Reality and perception are very different animals.  Well-chosen words and a positive demeanor are keys to successful requests and professional interactions with the rest of the business.  Although IT continues to gain ground in visibility and potential impact, much of what we do is, and probably always will be, behind the scenes work that no one really understands, nor do they want to understand it, nor do they need to.  Like the folks that maintain your office, a lot of people consider the behind-the-scenes work that IT performs as “electronic maintenance.”  These are critical tasks that need to be done, but the CEO isn’t going to stop by each morning complimenting the team on doing a great job changing last night’s tapes.  Quite honestly, if your CEO actually does do this, he or she may need a little more work!

Rightly or wrongly, some IT organizations have managed to move into the “PITA” category for some executives.  That’s not to say that these executives don’t understand the value wrought by IT, but they have begun to tire of hearing the same story over and over again told in the same way.  These executives may feel that IT has enough resources to do its job and they don’t understand why they keep complaining about small budgets and small staffs.

Why does this happen?  First, look inward.  When you make a pitch to the executive team for a new initiative, how do you approach the task?  Do you say “We simply have to replace our old, outdated router.  It keeps acting up.  The new router supports IPv6 and has GigE ports, so we’ll never run out of addresses and stuff will be faster than with the old router, which is no longer supported” or do you say “Our existing router, which is the lynchpin for our connection to the Internet, is no longer supported by the manufacturer.  If it fails, there is the potential for an extended outage, which would cost the organization $XXX per hour until the unit is repaired.  From a risk perspective, a new router would pay for itself after only xxx hours of downtime.”

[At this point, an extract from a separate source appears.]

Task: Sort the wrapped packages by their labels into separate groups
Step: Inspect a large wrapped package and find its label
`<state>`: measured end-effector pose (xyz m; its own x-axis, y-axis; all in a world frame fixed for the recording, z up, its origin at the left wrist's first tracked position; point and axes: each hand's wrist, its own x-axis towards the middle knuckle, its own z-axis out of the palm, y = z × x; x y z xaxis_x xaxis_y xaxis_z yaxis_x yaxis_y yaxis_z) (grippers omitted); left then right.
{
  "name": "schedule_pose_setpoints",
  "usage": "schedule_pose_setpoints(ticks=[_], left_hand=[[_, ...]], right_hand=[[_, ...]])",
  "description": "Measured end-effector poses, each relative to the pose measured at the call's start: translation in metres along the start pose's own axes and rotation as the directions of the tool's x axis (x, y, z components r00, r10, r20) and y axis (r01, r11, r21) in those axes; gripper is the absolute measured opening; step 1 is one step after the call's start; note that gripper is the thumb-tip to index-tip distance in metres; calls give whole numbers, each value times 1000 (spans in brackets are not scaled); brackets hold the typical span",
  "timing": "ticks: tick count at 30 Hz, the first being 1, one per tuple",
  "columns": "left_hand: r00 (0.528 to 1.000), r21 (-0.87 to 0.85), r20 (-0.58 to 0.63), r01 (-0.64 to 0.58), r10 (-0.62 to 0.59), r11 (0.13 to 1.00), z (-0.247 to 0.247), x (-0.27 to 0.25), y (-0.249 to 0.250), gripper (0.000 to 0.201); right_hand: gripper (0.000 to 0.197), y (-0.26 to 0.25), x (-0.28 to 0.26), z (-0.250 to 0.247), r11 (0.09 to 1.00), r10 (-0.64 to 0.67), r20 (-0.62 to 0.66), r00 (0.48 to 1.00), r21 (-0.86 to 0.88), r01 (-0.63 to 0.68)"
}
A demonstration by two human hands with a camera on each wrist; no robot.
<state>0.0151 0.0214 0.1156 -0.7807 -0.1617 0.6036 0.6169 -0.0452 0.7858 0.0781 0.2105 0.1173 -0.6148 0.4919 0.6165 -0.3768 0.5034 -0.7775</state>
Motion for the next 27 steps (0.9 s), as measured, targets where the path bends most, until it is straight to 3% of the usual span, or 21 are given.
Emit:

I’d argue that the second approach will get you closer to your goal and possible kudos from senior management for being proactive in the face of possible failure.  You’ll be seen as understanding the business rather than wanting a new toy, even though the result would be the same from a technical perspective.  The second approach gives executive management some meat, too.  They get to make a decision based on some real information that they can sink their teeth into.  Sure, you could still get shot down, but bear in mind that most organizations have priorities beyond IT needs that must also be addressed and your executive management team may feel that the loss of the router is an acceptable risk for the time being.

When you really think about it, most departments in an organization have thankless jobs that no one thinks about until something goes wrong.  Just as you expect your paycheck on time every month, the marketing department has the perfectly reasonable expectation that their database will be well maintained, kept current and kept available.  In fact, these folks probably want all of this without having to ask for it.  After all, it’s IT’s job to be proactive in keeping these things in working order, and they probably won’t bring you a gift from the Keebler elves every time you apply a patch that keeps their data secure.

The takeaway: Even though the tales of woe are sure to make any IT professional cringe, people outside IT just don’t care about them.  They know that something is broken and it needs to be fixed… and now.  Understanding this fact and eliminating the complaining within earshot of non-IT staff is critical to maintaining a professional organization.  Likewise, understanding how to pitch IT needs in a way that make sense for the business is critical to the CIO’s success.